One question investors are weighing is whether the amount of oil being stored in the U.S. will keep declining once summer ends and demand begins to wane. Some 69 million barrels of crude have been drained from storage in the U.S. since March, but that could slow down.

"I'm beginning to wonder if we're seeing signs that the strength we've seen was related to seasonal demand factors, Mr. McGillian said.

The U.S. Energy Information Administration will release fresh data on inventories Wednesday.

Concerns that summer driving season is waning with still high levels of gasoline and diesel in storage have taken hold, pulling prices lower, analysts said.

"We have more than adequate inventory and the Labor Day holiday is nearly upon us," said Andy Lipow, president of Lipow Oil Associates. "The market is definitely under pressure from the gasoline and diesel side."

Gasoline futures settled down 3.99 cents, or 2.46%, to $1.5841 a gallon. Diesel futures fell 4.92 cents, or 3.04%, to $1.5712 a gallon.

Those worries outweighed figures showing that production by the Organization of the Petroleum Exporting Countries is falling.

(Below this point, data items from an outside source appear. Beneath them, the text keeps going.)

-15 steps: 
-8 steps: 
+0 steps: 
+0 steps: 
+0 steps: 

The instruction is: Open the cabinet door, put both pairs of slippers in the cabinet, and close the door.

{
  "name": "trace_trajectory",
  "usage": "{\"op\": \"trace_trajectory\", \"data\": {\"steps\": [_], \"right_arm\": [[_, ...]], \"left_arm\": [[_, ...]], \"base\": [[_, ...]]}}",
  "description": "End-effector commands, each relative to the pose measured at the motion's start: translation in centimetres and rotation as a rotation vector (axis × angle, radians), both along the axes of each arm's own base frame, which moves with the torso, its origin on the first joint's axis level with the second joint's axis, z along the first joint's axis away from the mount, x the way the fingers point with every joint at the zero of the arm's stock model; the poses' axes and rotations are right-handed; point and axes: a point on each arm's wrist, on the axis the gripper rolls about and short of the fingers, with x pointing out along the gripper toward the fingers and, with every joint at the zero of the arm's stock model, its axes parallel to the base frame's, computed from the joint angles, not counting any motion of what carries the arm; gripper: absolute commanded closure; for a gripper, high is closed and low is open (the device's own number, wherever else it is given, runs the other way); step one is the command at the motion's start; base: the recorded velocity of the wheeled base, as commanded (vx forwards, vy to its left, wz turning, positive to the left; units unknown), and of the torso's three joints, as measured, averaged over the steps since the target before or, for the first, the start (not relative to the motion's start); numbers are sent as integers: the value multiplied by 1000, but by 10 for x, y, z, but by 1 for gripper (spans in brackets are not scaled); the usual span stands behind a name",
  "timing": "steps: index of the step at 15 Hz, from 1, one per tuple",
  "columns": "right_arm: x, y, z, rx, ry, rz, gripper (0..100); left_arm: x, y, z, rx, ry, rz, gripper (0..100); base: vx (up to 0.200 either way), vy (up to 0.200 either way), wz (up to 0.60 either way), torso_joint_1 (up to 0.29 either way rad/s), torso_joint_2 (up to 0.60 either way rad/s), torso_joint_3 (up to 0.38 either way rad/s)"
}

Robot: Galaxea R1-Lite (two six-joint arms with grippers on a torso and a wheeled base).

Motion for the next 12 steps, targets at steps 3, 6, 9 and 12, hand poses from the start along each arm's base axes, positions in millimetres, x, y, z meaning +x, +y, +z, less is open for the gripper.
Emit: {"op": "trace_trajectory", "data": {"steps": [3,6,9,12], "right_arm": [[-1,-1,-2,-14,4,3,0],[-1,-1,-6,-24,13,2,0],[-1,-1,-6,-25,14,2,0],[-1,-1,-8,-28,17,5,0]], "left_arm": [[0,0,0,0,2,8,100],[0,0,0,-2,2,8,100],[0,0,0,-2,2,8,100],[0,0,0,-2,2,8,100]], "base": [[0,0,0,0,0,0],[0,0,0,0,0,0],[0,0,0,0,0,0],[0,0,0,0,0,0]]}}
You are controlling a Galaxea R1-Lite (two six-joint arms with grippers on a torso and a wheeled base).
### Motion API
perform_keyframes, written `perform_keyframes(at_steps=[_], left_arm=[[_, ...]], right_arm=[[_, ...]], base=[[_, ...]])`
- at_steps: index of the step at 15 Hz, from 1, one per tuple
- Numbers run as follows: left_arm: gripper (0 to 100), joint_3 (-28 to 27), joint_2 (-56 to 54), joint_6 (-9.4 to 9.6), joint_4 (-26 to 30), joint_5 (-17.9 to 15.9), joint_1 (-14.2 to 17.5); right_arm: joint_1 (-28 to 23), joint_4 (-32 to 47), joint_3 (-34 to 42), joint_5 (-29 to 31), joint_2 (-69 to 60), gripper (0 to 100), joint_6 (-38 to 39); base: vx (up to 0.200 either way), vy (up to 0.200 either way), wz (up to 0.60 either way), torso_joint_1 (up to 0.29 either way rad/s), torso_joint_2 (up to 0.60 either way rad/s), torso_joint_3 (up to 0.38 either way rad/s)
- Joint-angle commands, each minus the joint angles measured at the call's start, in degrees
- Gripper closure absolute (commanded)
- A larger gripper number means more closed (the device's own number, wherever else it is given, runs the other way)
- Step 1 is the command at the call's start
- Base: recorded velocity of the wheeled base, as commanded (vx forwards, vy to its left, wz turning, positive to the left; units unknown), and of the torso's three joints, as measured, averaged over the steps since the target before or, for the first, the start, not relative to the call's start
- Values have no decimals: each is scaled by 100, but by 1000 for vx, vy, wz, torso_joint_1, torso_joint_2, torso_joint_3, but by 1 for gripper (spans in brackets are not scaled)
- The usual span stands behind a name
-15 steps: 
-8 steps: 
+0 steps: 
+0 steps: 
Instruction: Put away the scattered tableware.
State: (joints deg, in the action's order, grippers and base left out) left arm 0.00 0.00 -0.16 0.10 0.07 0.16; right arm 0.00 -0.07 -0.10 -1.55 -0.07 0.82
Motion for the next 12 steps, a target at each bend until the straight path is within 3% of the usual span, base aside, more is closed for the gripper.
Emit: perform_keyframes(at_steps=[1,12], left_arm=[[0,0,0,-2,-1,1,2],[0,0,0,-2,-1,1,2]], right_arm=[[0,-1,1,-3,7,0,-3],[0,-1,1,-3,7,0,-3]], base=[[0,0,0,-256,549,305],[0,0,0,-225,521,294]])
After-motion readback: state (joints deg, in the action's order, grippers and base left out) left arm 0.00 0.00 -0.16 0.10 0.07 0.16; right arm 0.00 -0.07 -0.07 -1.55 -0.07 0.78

OPEC's production is forecast to fall 419,000 barrels a day this month, to 32.8 million barrels a day, according to Petro-Logistics -- halting the increase seen in the previous month when compliance with the group's production cut agreement fell to its lowest level of the year.

The cartel's exports fell by 750,000 barrels a day in the first half of August, Petro-Logistics said.

OPEC and 10 producers outside the cartel, including Russia, first agreed late last year to cap production at around 1.8 million barrels a day lower than peak October 2016 levels, with the goal of reducing the global oil glut and boosting prices. The deal was extended in May until March 2018.

Meanwhile, oil-field services firm Baker Hughes Inc. said Friday that the number of rigs drilling for oil in the U.S. fell by five in the previous week, a further sign that drillers are responding to the lower price environment by pulling back.

--Benoit Faucon and Sarah McFarlane contributed to this article.

Write to Alison Sider at alison.sider@wsj.com and Christopher Alessi at christopher.alessi@wsj.com

 

(END) Dow Jones Newswires

August 21, 2017 16:29 ET (20:29 GMT)

Copyright (c) 2017 Dow Jones & Company, Inc.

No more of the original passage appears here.